My minis' dealer gave me the box two weeks ago to paint them for the shop. I used the foundation citadel colors and new washes (they're incredible). 
There is between 15 and 20 hours of paint job for the orks on seven days, and ten hours for the marines in a week-end.

(sorry for my perfectible english)


----------



## beenburned (May 15, 2008)

Bleeding hell, that's some very fast, very _very_ nice painting. I'm impressed, and I think for that, you get some tasty +rep.


----------



## newt_e (Jan 1, 2008)

They're very good. How did you do the red for the tail rotor - it looked dirty and grimy as it should do. I looked at some of the other figures in your gallery and they're awesome.


----------



## Damned Fist (Nov 2, 2007)

Alariccantonain said:


> My minis' dealer gave me the box two weeks ago to paint them for the shop. I used the foundation citadel colors and new washes (they're incredible).
> There is between 15 and 20 hours of paint job for the orks on seven days, and ten hours for the marines in a week-end.
> 
> (sorry for my perfectible english)


Again..., good work. I am truly impressed.:so_happy:


----------



## morfangdakka (Dec 31, 2006)

Man that is some really nice work. THe deffkopta is definately very nicely done. Very inspiring work that will make me want to do mine that well.


----------



## Tankworks (Jul 20, 2008)

Very cool, especially the big blue 'barnacle'.


----------



## Alariccantonain (Aug 14, 2008)

newt_e said:


> They're very good. How did you do the red for the tail rotor - it looked dirty and grimy as it should do. I looked at some of the other figures in your gallery and they're awesome.

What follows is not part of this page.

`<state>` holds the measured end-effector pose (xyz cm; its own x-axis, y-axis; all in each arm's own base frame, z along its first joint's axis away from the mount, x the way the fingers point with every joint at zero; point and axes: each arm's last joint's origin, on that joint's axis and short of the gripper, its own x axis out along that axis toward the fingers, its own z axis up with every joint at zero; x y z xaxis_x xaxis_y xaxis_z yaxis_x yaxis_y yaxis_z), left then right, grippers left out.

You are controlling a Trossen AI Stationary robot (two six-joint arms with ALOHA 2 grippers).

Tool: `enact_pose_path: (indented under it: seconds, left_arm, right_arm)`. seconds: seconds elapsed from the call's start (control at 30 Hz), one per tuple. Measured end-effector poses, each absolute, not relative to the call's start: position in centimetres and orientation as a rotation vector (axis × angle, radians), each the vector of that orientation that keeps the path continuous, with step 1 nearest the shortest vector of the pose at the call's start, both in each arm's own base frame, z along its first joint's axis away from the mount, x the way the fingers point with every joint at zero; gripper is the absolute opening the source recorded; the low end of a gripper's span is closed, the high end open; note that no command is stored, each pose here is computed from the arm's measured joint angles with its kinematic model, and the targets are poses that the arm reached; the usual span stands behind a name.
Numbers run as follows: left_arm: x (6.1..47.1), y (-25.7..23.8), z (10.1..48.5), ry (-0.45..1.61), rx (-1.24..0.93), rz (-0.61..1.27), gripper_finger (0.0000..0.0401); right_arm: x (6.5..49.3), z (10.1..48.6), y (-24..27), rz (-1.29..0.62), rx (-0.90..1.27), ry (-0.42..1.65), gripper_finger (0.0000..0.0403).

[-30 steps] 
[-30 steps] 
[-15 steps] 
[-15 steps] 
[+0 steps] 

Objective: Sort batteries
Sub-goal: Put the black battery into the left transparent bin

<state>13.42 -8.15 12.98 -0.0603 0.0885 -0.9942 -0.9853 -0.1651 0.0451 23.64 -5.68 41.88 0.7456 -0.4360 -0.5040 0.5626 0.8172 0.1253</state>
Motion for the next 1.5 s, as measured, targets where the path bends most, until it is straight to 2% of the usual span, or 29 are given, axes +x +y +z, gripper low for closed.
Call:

I painted the Koptas with a mix of Boltgun Metal and Chaos Black. Badab Black Wash. Some parts in Mechrite Red, like the tail rotor, others in Dheneb Stone, and "draughtboard" in Black & White. After that, I took a big brush to cross a brown juice on the Kopter to dirt it. That's all.


----------



## Hailo-15 (Aug 4, 2008)

you sir are getting rep+ for pure dedication to the hobby and a damn hot paint job on those minis congrats!


----------



## dirty-dog- (May 14, 2008)

hey man love the brood nest and the carriages, and are those orks painted using foundation and washes? cause they look great.


----------



## Alariccantonain (Aug 14, 2008)

Yes only Foundation colors, new washes, and Boltgun Metal.
Ork skin: Knarlok green - Gretchin Green Dry Brush - Gryphonne Sepia Wash for Boyz - Devlan Mud Wash for Nobz and Boss.


----------



## Infael (Aug 19, 2008)

Very very well done on the paintjob, +rep


----------



## dirty-dog- (May 14, 2008)

that is fricken awsome. i need those dam washes.
+rep for you man


----------



## The Wraithlord (Jan 1, 2007)

My god those are beautiful!!! Incredibly nice work there mate, so so nice. +rep


----------



## humakt (Jan 2, 2008)

Fantastic work. I'm impressed with your painting and would love to see more of your work. I've avoided getting the washes, but seeing the results you have with them I may change my mind.

Have some +rep.


----------



## Alariccantonain (Aug 14, 2008)

You could see pictures in these galleries:
http://www.zeliste40k.fr/index.php?q=gals&idx=63
http://www.flickr.com/photos/alariccantonain/

Foundation Colors and new washes are just incredible, what a pleasure to paint thousands miniatures! If you buy these colors and washes, you will sell your soul to Slaanesh!:biggrin:

(All this rep and congratulations in one thread, it's too much! Many thanks! "Heureux de vous faire plaisir")


----------



## dirty-dog- (May 14, 2008)

holy crap your rep went high....

man i love those cyclops', lot of work must of gone into them.

yay for wall-e

i also love the detail you pull off, absolutly amazing what you can do


----------